Adozione. Un vero atto d’amore verso persone, animali, (ideologicamente) cause e, con le dovute proporzioni, verso la nostra lingua. Se non avete mai pensato che fosse possibile prendersi cura di una parola, di qualcosa che usiamo quotidianamente e senza di cui saremmo persi, dovrete ricredervi. La società Dante Alighieri, che cura e studia la nostra lingua, infatti, ha promosso la campagna “Adotta una parola” che nata nel 2010, e rilanciata adesso (anche grazie a una nuova iniziativa della Dante di cui si parlerà nel prossimo numero di Fermomag, ndr) a oggi ha “salvato” più di 30mila vocaboli. Ma come si adotta e come si tiene in vita una parola? Ne abbiamo parlato proprio con il dott. Arcangeli.
Da dove nasce l’idea del progetto “Adotta una parola”?
L’idea era quella di rilanciare le parole poco usate della nostra lingua, vocaboli che magari i giovani nemmeno conoscono. Con i social network, la gente comune e i personaggi famosi, la rivista io Donna, partner del progetto, abbiamo salvato oltre trentamila parole. È un’idea nata in Spagna che noi abbiamo ripreso volentieri destinandola soprattutto ai giovani.
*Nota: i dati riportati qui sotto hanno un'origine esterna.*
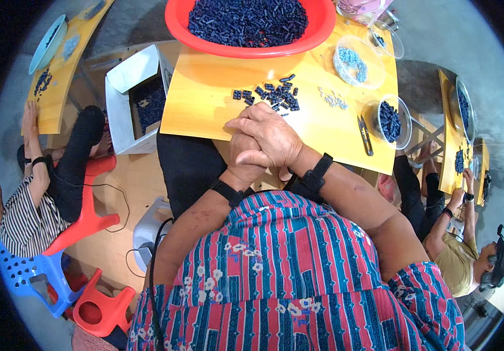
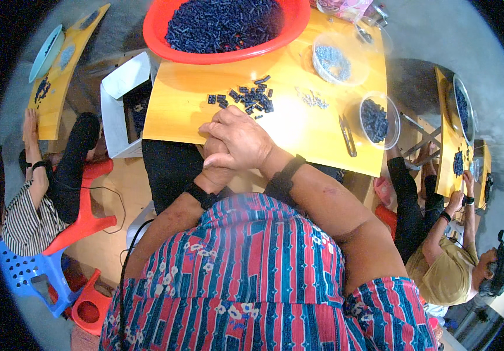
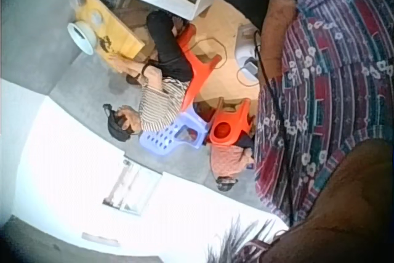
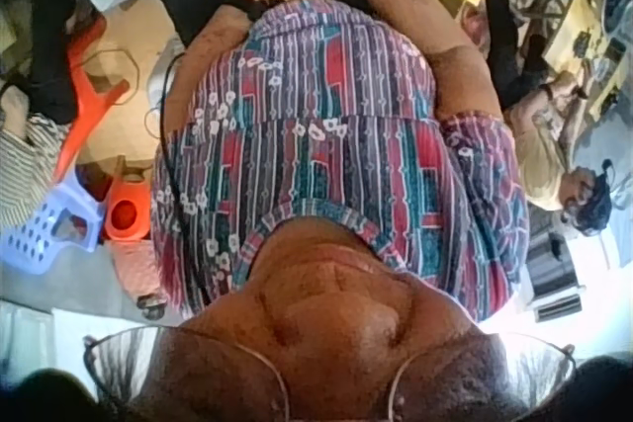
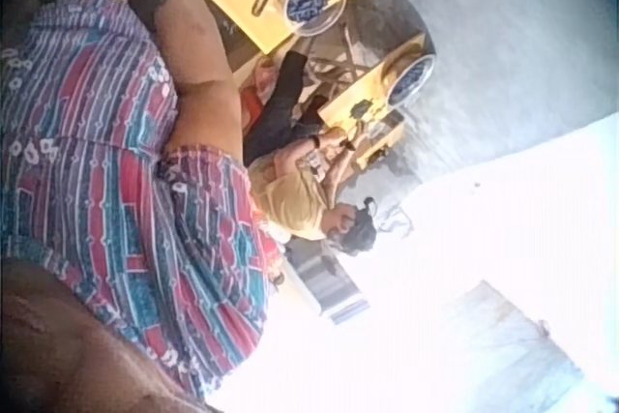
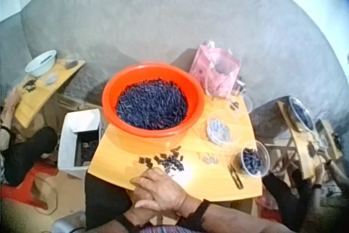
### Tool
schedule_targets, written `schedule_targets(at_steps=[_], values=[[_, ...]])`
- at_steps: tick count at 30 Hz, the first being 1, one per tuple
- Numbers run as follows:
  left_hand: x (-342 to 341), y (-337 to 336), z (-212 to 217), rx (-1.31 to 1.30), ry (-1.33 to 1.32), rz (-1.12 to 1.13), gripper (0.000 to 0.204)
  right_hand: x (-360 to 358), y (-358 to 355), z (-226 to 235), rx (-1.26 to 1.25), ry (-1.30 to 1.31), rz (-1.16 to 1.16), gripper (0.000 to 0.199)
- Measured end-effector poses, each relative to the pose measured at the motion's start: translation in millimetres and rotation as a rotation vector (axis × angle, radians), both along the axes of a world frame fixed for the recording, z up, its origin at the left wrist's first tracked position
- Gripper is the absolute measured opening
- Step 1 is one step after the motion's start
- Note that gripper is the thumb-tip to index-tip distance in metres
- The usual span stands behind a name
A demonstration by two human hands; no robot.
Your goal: Assembling small blue and white plastic components on a table.
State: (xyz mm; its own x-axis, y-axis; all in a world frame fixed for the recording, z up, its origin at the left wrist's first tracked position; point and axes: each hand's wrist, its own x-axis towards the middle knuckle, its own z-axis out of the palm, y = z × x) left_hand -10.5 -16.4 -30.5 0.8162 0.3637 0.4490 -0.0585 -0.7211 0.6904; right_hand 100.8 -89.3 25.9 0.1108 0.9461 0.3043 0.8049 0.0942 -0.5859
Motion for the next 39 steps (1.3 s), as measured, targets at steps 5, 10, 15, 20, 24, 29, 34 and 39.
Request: schedule_targets(at_steps=[5, 10, 15, 20, 24, 29, 34, 39], values=[[5.1, 4.8, -3.7, -0.069, 0.056, -0.028, 0.030, 7.4, 2.7, -7.0, 0.034, -0.036, -0.003, 0.076], [16.8, 7.7, 5.2, 0.027, 0.022, 0.053, 0.023, 22.6, 1.5, -8.5, 0.171, 0.215, -0.101, 0.046], [13.5, 18.8, 36.8, -0.208, 0.054, -0.117, 0.015, 35.9, -42.9, 10.9, 0.122, 0.707, -0.401, 0.026], [9.0, 20.9, 37.9, -0.774, 0.175, -0.161, 0.012, 9.3, -64.9, 6.1, 0.007, 0.860, -0.350, 0.043], [6.8, 22.0, 37.2, -0.851, 0.174, -0.193, 0.012, 9.5, -58.7, 5.2, 0.079, 0.587, -0.349, 0.039], [2.3, 22.8, 37.7, -0.905, 0.225, -0.236, 0.014, 5.6, -59.0, 4.6, 0.062, 0.504, -0.303, 0.033], [-4.0, 27.0, 45.3, -0.879, 0.237, -0.287, 0.016, 0.2, -59.3, 6.5, 0.060, 0.550, -0.297, 0.030], [-7.5, 28.6, 49.2, -0.867, 0.226, -0.324, 0.018, 0.1, -60.4, 3.5, 0.074, 0.594, -0.308, 0.028]])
Come si adotta e si mantiene in vita una parola?
Ognuno è libero di scegliere, per le ragioni più diverse, il vocabolo che preferisce, se è libero, e ne diventa il custode unico; se vuole può motivarci la scelta della parola. Comincia così un percorso che dura un anno e prevede che questa persona “accompagni” e segua la parola durante questo periodo di tempo notando, e segnalandoci, se la vede scritta o la sente, se la studia o la divulga. Noi teniamo una sorta di bilancio dell’operato e a un paio di mesi dalla scadenza dell’anno, nel caso in cui non fosse stato fatto abbastanza, lo facciamo notare e sollecitiamo il custode a impegnarsi di più nel percorso di cura. Nel caso in cui l’impegno non fosse ancora sufficiente la parola gli viene sottratta e resa libera, così da poter essere nuovamente disponibile. Se, diversamente, il bilancio è positivo, la parola resterà al suo custode che troverà magari nuovi spunti e “alimenti” per tenerla in vita.
Può farci qualche esempio?
C’è chi la trascrive, altri la fotografano in giro per il mondo, c’è chi la usa comunemente nel proprio linguaggio contribuendo a divulgarla, o chi, come gli insegnanti, ci lavora sopra studiandola, insomma ognuno è libero di fare come crede, non ci sono limiti.